The Puget Sound Clean Air Agency board of directors recently adopted a permanent land-clearing burn ban in Kitsap County. Similar bans were imposed last summer in King, Pierce and Snohomish counties.
"The Legislature has determined that outdoor burning is a health hazard," said Jim Nolan, Puget Sound Clean Air Agency director of compliance.
The permanent ban will go into effect Sept. 1 and means the outdoor burning of trees, stumps, shrubbery or other natural vegetation from land-clearing projects is prohibited.
"These are the large fires used mainly to clear developments," Nolan said. "Residential burning is a whole different animal."

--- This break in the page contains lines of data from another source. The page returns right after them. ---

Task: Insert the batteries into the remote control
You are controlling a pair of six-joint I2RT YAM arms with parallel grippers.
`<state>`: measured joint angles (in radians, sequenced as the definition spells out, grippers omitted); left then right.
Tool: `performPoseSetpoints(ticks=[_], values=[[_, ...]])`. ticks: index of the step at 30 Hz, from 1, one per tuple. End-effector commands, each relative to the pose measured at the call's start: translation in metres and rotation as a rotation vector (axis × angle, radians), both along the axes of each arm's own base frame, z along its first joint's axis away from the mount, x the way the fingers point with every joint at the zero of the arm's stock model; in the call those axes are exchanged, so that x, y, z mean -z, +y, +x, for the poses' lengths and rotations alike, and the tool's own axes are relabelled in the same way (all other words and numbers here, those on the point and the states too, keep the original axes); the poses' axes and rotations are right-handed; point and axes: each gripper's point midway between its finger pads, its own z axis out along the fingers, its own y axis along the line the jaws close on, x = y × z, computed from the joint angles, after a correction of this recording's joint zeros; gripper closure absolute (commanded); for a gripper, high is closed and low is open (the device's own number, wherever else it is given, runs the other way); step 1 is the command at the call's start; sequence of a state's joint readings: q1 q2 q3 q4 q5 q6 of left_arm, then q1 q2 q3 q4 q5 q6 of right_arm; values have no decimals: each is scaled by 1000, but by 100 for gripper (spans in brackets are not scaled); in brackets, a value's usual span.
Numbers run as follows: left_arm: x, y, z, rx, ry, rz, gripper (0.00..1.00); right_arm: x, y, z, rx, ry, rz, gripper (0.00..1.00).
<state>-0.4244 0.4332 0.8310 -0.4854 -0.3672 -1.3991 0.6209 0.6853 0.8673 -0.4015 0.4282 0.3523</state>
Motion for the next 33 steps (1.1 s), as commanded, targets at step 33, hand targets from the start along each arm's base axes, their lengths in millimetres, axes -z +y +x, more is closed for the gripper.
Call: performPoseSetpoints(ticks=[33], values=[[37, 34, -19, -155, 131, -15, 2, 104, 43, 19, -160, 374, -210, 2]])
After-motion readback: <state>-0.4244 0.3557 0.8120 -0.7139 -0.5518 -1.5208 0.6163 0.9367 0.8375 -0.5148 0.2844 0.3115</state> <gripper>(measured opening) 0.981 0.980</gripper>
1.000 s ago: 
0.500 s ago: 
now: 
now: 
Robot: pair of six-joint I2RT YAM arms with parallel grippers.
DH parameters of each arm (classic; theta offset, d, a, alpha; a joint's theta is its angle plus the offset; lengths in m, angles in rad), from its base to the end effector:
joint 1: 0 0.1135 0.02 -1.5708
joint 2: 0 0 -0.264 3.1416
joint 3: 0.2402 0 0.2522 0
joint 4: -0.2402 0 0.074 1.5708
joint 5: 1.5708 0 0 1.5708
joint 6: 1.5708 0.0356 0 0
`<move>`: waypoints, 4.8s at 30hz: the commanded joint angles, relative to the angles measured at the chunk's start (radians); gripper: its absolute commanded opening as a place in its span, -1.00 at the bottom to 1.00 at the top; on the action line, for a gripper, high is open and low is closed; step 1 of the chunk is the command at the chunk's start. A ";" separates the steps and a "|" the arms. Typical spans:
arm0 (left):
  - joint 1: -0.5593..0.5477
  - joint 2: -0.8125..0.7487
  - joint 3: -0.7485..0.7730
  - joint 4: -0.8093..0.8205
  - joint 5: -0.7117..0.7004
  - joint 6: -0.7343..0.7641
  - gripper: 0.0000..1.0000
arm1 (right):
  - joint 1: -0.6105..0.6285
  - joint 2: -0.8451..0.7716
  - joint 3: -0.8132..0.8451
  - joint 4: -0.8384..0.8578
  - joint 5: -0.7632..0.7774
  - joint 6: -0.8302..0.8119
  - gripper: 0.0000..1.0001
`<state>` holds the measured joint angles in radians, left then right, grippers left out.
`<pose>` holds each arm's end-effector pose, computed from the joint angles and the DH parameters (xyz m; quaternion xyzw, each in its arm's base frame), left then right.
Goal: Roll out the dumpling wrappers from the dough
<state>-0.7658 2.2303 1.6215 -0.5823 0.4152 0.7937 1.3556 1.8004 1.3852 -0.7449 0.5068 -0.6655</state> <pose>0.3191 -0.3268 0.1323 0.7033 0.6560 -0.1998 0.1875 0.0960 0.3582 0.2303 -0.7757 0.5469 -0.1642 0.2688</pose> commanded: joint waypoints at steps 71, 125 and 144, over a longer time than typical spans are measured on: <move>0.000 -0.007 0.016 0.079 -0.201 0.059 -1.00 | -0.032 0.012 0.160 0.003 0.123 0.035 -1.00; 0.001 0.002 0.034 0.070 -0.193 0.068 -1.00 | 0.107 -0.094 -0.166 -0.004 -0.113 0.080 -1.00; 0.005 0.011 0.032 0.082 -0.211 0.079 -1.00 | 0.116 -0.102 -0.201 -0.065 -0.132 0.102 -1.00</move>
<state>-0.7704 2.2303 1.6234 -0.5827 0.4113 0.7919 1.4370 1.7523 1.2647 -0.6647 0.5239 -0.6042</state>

Commercial property developers, residential property owners clearing land for building and contractors who clear and grade land are those typically affected by the burn ban.
The ban does not apply to recreational fires (campfires), agricultural burning, silvicultural fires or yard waste fires that are in compliance with local fire district requirements.

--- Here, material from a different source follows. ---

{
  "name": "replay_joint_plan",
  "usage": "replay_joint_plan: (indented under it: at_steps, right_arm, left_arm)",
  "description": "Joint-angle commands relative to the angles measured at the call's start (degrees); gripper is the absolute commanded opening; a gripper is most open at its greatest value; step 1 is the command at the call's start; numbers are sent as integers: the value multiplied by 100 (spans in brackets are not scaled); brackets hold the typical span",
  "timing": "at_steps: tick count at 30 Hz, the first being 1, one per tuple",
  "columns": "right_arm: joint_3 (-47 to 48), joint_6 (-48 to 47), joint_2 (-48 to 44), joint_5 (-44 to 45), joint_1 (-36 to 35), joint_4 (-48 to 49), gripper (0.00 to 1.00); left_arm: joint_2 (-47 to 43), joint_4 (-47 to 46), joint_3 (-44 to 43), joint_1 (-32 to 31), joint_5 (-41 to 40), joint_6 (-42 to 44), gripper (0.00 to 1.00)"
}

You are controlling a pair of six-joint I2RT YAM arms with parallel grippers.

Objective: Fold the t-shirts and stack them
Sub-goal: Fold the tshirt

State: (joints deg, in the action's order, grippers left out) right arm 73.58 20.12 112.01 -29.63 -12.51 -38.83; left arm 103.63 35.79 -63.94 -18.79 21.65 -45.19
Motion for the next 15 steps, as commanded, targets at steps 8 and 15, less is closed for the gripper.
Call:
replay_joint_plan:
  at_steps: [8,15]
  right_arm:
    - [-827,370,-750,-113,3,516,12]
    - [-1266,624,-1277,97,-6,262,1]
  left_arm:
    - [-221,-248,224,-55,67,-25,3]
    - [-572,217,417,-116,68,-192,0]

Alternatives to land-clearing burning are considered reasonably priced, according to Nolan.
"We're sort of at an all-time low for the cost of disposal for materials," he said.
Alternatives include on-site chipping and removal and off-site wood waste recycling.
The cost of hauling wood waste to local chipping and composting facilities is estimated by local contractors at $4,000 to $5,000.
"We thought these estimates were quite credible," Nolan said.
The permanent land-clearing burn ban was imposed to reduce smoke. Wood smoke can cause respiratory and cardiovascular problems, including premature death.
"We do get a fair amount of calls about smoke," said Jan Brower, Kitsap County Health District solid and hazardous waste program manager.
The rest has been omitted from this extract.